*Required work*:
Leave the pictures out and print, word for word, the lines below from the one with "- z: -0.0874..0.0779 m" through the final line.
--- --- ---
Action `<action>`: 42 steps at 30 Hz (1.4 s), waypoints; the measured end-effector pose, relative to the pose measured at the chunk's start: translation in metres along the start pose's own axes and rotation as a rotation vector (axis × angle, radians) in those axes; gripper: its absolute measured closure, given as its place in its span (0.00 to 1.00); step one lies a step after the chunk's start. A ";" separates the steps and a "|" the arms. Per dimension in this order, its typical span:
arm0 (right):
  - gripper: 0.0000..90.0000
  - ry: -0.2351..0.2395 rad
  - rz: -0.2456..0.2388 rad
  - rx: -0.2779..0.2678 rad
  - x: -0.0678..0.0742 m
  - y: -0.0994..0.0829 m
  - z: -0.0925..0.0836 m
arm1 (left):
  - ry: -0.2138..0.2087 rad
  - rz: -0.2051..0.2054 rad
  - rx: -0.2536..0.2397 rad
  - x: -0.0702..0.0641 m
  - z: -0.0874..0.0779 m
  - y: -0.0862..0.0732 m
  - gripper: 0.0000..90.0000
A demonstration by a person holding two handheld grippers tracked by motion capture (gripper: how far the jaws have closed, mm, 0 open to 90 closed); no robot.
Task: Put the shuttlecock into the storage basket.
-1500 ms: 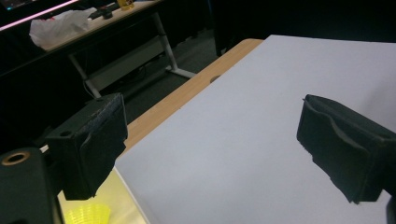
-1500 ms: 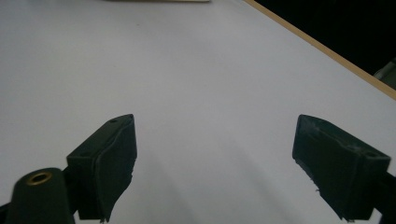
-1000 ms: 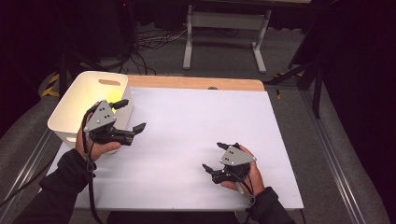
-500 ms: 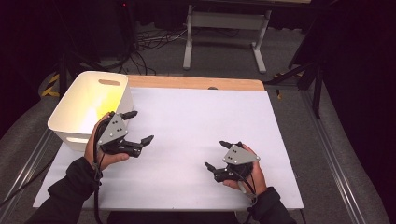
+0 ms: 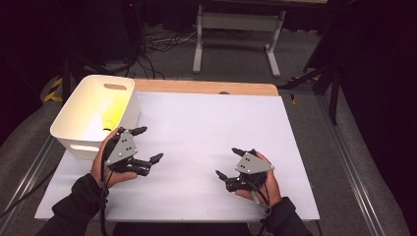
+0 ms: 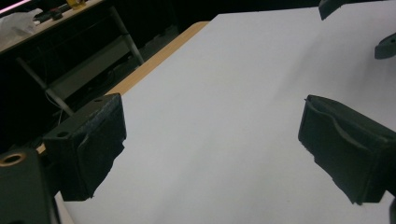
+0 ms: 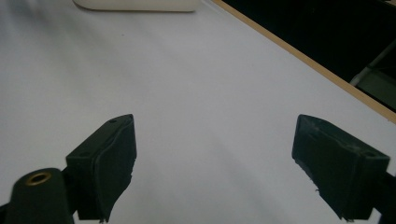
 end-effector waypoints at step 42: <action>0.12 -0.012 -0.038 0.008 0.007 -0.005 0.004 | 0.019 -0.108 0.052 -0.013 -0.048 -0.077 0.03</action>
Point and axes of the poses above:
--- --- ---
*Answer to the exercise*:
  - z: -0.0874..0.0779 m
  - y: -0.0862..0.0732 m
  - gripper: 0.0000..90.0000
A demonstration by a person holding two handheld grippers tracked by motion capture (gripper: how far the jaws have closed, mm, 0 open to 90 closed); no robot.
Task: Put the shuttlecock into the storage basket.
-1500 ms: 
-1500 ms: 
-1000 ms: 
-500 ms: 
+0 ms: 
+0 ms: 
+0 ms: 
 end-effector waypoints at step 42: <action>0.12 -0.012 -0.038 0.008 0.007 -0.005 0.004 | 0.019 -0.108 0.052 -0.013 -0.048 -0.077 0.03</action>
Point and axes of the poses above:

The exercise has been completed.